ANNOUNCEMENTS
This study investigates human rights risks across the airport infrastructure value chain in the Indian context, applying a two-phased research design comprising a Systematic Literature Review (SLR) and semi-structured expert interviews. While global frameworks such as the UN Guiding Principles on Business and Human Rights emphasize corporate responsibility across value chains, sector-specific methodologies for risk identification remain limited. This research develops an eight-stage airport value chain ranging from raw material sourcing to end-of-life waste management, based on 45 peer-reviewed and grey literature sources. Each stage is mapped with key operational activities, associated stakeholder groups, and potential human rights risks.
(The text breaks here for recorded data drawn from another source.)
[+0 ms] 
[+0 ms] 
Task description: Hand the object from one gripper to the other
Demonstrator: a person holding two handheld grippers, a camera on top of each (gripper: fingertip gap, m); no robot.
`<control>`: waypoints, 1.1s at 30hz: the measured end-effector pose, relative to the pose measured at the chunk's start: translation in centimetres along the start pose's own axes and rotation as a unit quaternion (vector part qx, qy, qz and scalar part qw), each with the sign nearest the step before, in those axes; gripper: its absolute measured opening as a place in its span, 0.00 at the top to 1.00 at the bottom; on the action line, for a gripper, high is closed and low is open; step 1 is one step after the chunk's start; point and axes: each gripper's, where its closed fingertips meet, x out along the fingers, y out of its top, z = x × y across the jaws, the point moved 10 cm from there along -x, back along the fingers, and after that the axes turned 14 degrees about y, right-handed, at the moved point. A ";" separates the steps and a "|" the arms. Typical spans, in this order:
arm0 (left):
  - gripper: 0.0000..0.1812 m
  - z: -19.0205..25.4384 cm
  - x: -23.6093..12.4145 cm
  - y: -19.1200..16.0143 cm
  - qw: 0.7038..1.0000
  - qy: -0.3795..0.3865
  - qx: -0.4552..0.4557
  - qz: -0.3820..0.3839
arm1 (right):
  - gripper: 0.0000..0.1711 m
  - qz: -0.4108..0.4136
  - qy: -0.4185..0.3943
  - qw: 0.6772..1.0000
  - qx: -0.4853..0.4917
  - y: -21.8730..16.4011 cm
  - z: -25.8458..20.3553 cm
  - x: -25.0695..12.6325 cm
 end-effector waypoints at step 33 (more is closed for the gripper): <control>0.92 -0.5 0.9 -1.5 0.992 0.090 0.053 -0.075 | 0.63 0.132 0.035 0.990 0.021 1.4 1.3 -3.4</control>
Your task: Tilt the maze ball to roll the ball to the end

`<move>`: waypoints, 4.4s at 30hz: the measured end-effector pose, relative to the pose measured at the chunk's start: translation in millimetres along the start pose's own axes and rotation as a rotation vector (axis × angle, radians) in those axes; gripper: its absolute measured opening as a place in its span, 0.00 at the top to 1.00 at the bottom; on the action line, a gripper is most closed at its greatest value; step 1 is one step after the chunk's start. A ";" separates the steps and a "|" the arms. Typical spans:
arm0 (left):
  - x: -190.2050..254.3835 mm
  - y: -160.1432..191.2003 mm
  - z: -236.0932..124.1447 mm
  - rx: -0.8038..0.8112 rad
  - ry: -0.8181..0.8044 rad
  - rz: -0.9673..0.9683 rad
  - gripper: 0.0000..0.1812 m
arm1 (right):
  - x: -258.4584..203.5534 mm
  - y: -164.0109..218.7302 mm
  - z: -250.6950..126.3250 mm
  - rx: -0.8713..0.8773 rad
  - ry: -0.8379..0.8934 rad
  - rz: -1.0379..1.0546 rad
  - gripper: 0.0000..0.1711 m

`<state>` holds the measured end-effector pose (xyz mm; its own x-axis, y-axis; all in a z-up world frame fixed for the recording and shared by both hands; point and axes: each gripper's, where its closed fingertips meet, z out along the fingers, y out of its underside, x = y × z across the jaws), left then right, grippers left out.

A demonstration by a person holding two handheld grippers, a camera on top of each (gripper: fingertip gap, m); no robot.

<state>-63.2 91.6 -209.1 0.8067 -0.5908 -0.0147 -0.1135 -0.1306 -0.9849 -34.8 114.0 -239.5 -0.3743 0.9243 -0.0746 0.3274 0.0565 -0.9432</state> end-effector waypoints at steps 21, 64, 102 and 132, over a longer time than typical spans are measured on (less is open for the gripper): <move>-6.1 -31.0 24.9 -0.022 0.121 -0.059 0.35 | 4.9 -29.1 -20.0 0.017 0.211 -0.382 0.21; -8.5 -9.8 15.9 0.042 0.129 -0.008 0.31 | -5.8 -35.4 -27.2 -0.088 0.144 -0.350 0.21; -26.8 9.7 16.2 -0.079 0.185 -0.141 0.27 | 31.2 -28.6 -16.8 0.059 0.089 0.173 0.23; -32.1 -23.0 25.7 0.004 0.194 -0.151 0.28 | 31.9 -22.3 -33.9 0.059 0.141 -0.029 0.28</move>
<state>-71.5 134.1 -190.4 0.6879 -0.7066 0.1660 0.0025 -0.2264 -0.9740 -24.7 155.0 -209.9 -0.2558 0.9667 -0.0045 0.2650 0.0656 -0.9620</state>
In Phase 2, thirty-one experts from regulatory, operational, and advocacy domains validated and enriched the findings. Thematic coding across four dimensions (activities, stakeholders, rights, and control) revealed critical insights. High-risk areas include subcontracted construction labour, informal waste handling, and frontline passenger services marked by gendered labour and wage concerns. The analysis also identifies a mismatch between visibility and risk. Highly visible functions such as terminal services are often less controlled, while opaque stages such as raw material sourcing carry hidden risks.
Triangulation between literature and interviews enables the construction of a prioritised risk matrix that highlights zones of low control and high exposure. The study proposes operational and policy-level interventions including social tiering in ESG disclosures, integration of rights checkpoints into standard operating procedures, and a comprehensive due diligence logic model tailored for airport operators. The findings contribute to both academic understanding and practical governance of human rights in complex infrastructure ecosystems.
Keywords: Human rights due diligence, airport value chain, ESG risks, stakeholder mapping, infrastructure governance.